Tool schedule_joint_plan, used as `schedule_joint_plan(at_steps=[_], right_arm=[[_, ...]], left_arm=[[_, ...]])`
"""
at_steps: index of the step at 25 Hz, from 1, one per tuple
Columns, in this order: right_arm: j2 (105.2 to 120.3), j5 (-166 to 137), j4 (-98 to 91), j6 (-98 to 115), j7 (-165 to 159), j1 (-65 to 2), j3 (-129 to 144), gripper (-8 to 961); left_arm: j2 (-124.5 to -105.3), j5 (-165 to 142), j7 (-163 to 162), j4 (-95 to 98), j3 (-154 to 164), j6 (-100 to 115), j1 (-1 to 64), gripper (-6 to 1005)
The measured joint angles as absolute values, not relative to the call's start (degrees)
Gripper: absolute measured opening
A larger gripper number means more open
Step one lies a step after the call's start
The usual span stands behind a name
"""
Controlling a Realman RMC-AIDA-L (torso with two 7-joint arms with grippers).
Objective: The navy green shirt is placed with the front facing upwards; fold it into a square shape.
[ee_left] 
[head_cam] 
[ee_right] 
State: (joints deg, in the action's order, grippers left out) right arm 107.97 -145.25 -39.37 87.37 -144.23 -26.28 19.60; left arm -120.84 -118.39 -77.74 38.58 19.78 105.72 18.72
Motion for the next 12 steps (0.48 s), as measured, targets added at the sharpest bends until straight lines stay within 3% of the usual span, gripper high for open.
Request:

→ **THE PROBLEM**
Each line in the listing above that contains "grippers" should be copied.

→ **SOLUTION TO THIS EXERCISE**
Controlling a Realman RMC-AIDA-L (torso with two 7-joint arms with grippers).
State: (joints deg, in the action's order, grippers left out) right arm 107.97 -145.25 -39.37 87.37 -144.23 -26.28 19.60; left arm -120.84 -118.39 -77.74 38.58 19.78 105.72 18.72

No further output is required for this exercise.